**Exercise details:**
The answer is every line in the data below that contains the word "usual".

**Given information:**
=== Begin Enclosure ===

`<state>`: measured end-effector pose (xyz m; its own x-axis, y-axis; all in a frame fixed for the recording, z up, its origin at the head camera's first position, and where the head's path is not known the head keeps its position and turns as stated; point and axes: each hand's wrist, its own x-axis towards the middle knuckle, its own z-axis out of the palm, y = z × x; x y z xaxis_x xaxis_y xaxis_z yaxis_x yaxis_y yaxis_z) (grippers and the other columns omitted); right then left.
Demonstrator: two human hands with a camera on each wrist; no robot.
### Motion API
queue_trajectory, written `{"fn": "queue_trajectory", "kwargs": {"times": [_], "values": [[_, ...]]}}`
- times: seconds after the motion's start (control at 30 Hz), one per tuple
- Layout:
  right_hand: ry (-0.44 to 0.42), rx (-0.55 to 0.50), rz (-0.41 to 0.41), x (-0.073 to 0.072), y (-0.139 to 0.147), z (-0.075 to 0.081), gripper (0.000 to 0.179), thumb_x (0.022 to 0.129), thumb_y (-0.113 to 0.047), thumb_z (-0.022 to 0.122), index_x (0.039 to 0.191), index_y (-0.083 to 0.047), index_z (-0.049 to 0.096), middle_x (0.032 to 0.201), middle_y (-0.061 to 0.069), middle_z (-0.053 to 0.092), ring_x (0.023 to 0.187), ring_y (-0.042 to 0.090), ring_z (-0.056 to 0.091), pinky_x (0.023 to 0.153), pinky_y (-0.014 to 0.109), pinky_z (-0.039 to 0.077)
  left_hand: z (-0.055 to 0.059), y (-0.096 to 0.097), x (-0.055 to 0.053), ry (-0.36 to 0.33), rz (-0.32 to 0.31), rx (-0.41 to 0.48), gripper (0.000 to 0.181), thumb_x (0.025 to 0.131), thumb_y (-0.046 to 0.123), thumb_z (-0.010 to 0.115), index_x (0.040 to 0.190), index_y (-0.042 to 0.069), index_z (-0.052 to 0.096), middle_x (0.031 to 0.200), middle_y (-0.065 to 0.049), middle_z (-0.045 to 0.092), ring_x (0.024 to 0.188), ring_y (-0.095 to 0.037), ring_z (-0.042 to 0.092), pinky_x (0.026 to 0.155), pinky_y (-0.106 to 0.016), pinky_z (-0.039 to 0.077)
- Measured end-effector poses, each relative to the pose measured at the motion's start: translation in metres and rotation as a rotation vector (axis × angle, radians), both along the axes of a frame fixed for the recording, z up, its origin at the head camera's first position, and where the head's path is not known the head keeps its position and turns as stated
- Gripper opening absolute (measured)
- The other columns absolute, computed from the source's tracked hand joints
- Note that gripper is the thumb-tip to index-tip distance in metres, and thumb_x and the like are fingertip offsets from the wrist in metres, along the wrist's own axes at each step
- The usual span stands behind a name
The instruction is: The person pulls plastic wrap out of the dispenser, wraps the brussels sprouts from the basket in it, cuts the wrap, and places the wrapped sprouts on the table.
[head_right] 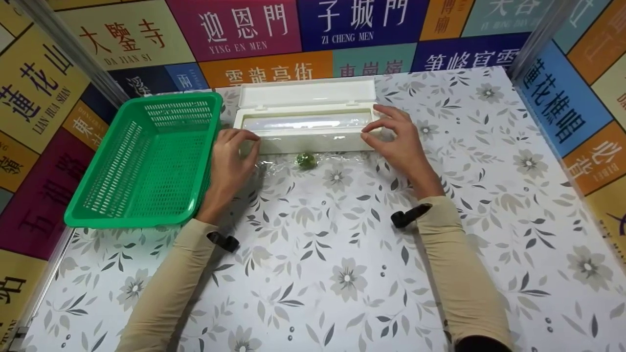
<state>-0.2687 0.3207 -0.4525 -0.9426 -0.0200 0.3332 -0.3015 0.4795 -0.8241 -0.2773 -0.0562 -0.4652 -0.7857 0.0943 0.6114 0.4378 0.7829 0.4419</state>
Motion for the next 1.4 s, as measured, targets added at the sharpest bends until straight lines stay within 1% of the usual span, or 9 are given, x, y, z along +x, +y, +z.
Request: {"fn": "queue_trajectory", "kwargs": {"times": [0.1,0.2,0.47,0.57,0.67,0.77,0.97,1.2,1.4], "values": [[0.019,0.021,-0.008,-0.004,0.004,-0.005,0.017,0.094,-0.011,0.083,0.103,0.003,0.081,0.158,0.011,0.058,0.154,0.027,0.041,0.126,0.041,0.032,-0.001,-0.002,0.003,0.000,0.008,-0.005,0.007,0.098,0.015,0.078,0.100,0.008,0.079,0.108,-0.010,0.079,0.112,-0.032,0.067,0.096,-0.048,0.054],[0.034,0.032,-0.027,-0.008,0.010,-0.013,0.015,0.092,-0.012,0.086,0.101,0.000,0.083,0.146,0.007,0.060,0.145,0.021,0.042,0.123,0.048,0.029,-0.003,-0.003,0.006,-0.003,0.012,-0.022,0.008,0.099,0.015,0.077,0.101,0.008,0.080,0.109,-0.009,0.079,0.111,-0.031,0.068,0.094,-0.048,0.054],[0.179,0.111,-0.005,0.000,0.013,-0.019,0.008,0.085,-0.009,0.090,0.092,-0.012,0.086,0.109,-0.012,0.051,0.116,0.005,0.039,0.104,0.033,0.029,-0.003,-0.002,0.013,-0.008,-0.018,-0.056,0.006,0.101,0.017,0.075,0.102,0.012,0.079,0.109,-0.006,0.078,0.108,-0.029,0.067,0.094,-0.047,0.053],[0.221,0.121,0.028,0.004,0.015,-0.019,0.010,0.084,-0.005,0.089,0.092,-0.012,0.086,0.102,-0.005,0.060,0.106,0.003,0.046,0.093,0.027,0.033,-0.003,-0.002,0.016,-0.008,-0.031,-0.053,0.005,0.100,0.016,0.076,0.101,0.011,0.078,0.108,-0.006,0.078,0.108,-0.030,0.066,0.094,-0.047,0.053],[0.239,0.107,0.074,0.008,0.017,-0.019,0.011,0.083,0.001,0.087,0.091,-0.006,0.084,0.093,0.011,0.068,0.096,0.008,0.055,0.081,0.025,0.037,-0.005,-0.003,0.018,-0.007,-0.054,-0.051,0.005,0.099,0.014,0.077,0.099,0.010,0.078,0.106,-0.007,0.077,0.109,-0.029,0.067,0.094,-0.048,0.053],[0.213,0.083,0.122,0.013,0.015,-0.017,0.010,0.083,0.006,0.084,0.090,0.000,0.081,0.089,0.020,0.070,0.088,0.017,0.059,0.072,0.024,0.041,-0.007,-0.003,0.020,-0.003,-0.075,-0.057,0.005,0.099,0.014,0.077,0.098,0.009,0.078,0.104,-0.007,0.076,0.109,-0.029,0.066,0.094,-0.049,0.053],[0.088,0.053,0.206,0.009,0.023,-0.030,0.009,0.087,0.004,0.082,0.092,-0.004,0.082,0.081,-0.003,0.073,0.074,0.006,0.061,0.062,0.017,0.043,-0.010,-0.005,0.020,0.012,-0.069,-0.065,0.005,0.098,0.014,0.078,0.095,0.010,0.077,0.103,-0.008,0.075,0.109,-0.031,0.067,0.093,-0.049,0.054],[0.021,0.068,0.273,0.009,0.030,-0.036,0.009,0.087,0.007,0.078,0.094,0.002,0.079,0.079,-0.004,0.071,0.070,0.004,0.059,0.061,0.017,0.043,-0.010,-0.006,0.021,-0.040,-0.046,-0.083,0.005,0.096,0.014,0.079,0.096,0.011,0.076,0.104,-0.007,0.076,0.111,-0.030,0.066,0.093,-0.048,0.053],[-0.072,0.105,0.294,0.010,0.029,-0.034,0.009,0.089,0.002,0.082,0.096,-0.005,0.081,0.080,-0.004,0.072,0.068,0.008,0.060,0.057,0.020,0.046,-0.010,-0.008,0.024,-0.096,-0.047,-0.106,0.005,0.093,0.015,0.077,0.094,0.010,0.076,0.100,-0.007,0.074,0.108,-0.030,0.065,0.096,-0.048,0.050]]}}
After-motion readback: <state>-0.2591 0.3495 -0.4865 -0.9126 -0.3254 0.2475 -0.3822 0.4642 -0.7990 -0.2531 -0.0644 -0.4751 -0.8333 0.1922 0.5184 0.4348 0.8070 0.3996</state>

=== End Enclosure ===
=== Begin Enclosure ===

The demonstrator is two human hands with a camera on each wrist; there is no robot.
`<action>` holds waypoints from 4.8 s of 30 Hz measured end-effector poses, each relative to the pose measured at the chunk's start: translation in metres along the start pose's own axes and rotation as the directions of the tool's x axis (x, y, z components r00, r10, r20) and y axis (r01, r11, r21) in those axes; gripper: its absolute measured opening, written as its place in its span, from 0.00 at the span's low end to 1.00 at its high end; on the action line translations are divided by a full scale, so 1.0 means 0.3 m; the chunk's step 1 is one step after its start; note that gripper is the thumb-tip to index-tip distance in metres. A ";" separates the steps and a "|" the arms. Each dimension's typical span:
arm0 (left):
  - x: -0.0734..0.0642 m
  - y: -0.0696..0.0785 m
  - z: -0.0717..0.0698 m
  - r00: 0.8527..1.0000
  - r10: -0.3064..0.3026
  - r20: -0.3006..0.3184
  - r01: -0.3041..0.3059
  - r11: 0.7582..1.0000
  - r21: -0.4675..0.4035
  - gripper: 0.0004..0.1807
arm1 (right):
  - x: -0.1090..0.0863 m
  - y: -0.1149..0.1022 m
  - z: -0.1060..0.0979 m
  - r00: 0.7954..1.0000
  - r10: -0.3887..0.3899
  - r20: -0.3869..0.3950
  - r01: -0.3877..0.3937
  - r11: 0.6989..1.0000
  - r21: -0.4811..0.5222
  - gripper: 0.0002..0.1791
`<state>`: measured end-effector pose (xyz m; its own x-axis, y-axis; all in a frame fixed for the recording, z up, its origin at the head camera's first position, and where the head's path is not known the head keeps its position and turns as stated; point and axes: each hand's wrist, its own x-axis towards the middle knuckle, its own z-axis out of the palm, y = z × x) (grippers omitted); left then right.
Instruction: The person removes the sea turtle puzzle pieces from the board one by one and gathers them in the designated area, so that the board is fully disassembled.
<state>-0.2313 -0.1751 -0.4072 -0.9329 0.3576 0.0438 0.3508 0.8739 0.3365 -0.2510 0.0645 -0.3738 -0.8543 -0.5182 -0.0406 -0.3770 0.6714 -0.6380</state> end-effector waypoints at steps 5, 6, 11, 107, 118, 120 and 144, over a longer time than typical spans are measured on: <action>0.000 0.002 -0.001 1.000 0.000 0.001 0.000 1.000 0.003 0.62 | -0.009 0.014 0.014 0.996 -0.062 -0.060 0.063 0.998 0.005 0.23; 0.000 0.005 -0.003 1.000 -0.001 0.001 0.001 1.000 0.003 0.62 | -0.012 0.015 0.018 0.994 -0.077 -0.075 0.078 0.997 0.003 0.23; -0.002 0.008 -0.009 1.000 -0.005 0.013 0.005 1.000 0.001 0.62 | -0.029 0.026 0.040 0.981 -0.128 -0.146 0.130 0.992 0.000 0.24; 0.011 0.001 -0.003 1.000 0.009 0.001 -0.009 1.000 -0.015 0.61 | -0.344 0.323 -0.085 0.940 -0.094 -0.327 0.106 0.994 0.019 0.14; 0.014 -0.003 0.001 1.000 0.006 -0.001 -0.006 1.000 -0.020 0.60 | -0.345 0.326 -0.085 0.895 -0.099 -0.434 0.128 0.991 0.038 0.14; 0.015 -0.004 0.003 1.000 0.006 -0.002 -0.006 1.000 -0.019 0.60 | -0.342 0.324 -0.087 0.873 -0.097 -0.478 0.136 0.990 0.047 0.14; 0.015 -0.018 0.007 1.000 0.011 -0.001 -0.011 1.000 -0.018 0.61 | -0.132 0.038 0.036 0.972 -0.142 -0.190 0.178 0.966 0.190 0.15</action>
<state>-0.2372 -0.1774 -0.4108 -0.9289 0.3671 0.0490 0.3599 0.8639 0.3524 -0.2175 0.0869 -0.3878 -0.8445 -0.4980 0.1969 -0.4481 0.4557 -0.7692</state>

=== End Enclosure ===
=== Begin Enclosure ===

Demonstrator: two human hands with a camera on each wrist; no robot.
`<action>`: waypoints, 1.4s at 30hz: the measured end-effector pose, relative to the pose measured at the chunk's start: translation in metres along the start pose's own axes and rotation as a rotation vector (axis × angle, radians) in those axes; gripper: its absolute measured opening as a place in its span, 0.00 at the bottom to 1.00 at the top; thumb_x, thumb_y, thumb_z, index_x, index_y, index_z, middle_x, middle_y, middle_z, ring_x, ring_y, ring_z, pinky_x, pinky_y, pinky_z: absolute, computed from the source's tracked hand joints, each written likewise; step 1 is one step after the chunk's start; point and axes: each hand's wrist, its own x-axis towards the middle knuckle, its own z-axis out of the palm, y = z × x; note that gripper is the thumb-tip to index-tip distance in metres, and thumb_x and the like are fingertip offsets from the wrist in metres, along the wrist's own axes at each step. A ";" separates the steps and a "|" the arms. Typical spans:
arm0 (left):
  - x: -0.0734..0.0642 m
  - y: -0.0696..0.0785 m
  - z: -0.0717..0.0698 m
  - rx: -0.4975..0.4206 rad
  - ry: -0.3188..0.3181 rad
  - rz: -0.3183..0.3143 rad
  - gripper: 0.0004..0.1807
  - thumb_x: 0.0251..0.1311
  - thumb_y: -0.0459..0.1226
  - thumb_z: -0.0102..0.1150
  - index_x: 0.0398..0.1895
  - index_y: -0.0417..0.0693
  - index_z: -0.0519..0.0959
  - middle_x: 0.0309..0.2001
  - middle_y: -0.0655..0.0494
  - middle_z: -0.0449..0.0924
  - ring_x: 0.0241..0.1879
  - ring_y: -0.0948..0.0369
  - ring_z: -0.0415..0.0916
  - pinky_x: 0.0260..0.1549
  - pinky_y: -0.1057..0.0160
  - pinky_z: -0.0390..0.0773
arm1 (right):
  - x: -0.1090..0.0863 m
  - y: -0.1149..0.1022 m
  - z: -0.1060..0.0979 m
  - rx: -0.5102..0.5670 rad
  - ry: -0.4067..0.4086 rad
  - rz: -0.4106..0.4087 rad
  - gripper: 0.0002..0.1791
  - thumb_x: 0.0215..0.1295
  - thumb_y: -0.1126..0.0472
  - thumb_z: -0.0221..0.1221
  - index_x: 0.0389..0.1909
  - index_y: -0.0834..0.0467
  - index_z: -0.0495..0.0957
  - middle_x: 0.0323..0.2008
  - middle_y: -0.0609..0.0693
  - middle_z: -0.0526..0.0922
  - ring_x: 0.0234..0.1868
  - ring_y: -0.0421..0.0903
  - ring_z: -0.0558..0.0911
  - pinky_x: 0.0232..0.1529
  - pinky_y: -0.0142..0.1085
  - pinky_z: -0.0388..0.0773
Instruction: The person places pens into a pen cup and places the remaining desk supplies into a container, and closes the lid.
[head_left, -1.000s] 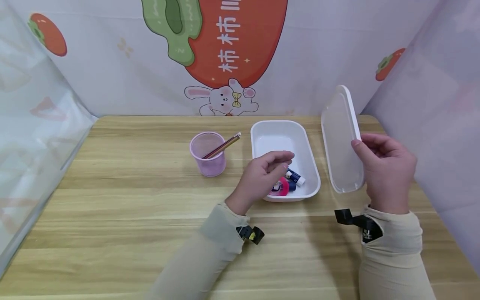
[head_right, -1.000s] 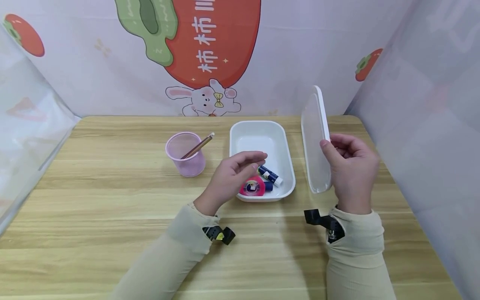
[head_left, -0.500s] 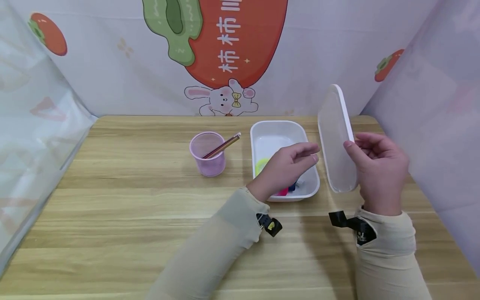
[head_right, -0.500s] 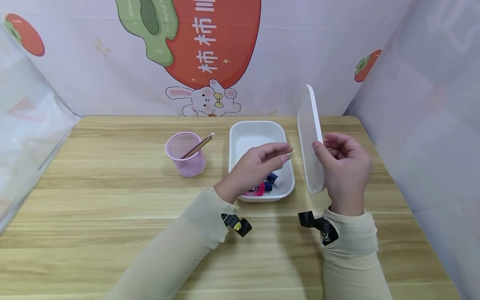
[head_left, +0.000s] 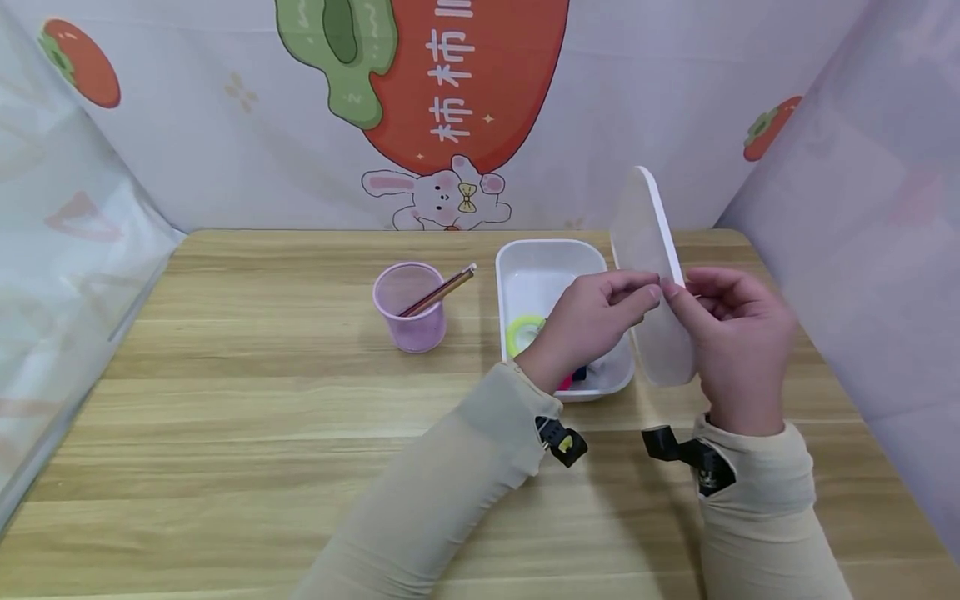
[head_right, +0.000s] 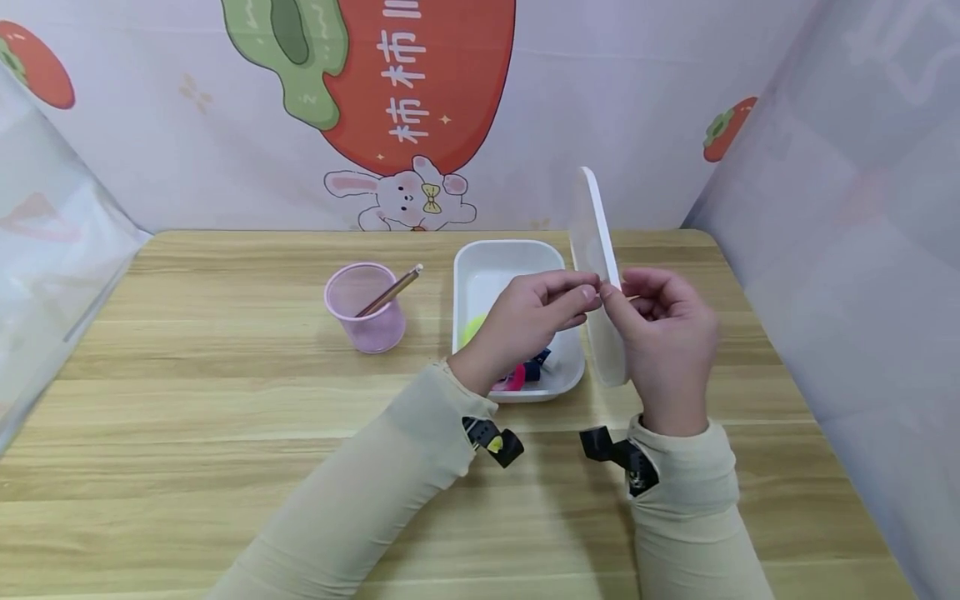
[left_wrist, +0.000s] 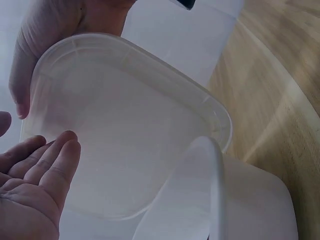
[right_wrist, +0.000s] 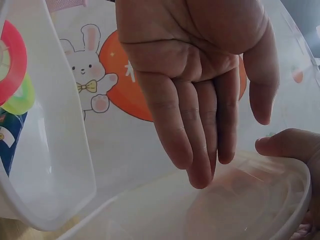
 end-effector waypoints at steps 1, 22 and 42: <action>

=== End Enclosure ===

**Exercise output:**
- The usual span stands behind a name
Motion for the next 1.4 s, as measured, targets added at the sharpest bends until straight lines stay within 1% of the usual span, or 9 are given, x, y, z along +x, +y, +z.

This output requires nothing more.